## [Task to carry out]
Look through the records below for the line with "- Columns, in" and the line with "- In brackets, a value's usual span", then return those lines and all lines between, exactly.

=-=-=-=-=

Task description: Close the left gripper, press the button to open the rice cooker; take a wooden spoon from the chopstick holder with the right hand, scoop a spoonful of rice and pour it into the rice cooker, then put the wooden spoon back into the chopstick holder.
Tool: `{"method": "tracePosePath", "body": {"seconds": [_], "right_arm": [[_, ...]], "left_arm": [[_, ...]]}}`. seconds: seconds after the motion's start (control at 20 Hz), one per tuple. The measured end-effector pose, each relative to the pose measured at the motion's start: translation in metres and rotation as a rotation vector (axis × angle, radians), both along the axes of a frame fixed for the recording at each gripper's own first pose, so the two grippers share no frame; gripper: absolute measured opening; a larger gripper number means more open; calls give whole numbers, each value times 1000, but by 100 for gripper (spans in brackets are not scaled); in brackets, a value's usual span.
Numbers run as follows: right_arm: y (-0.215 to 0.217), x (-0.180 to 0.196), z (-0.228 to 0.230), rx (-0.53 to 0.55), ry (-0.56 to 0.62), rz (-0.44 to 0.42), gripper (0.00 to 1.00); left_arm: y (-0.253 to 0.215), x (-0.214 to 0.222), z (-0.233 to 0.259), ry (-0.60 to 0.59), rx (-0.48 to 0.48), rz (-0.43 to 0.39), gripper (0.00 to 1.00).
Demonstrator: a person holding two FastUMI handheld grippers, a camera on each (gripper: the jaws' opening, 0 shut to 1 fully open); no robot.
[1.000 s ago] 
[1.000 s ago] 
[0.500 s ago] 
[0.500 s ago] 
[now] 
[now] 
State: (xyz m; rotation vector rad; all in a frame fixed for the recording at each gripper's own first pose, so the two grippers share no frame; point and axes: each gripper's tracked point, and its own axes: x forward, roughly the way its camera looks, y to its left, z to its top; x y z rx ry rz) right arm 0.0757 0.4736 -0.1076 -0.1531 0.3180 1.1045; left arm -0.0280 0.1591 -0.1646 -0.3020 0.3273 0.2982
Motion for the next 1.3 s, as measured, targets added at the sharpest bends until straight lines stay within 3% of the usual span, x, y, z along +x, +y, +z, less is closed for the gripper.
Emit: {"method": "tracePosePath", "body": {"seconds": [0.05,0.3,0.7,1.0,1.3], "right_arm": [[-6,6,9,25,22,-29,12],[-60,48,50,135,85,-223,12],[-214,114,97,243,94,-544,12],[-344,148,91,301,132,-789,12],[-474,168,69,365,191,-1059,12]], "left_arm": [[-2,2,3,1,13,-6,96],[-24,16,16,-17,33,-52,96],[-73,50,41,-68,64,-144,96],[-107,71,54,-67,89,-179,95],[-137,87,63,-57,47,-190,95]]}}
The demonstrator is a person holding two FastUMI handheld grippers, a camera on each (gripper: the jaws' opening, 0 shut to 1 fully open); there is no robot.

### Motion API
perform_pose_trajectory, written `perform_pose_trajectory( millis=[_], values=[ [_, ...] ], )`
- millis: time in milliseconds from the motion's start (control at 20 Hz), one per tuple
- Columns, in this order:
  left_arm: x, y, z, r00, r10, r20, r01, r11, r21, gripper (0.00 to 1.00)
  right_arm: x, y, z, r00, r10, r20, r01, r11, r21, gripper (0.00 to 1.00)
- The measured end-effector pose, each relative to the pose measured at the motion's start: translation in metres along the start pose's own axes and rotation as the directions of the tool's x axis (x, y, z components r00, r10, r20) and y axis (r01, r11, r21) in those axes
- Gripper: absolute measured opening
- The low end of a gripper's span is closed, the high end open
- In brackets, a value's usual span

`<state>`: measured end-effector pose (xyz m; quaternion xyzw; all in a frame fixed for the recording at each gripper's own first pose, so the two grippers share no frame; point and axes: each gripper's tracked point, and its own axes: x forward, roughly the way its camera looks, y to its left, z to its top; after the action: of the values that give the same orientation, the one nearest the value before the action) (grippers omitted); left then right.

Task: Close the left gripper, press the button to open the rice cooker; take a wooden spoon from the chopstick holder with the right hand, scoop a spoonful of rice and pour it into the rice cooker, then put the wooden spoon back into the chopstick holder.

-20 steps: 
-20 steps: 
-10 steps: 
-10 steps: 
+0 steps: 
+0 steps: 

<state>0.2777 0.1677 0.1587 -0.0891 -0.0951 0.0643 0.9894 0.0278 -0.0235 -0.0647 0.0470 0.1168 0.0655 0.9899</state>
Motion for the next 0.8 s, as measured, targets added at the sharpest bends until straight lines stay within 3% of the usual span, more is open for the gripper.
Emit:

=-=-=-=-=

## [Answer box]
- Columns, in this order:
  left_arm: x, y, z, r00, r10, r20, r01, r11, r21, gripper (0.00 to 1.00)
  right_arm: x, y, z, r00, r10, r20, r01, r11, r21, gripper (0.00 to 1.00)
- The measured end-effector pose, each relative to the pose measured at the motion's start: translation in metres along the start pose's own axes and rotation as the directions of the tool's x axis (x, y, z components r00, r10, r20) and y axis (r01, r11, r21) in those axes
- Gripper: absolute measured opening
- The low end of a gripper's span is closed, the high end open
- In brackets, a value's usual span

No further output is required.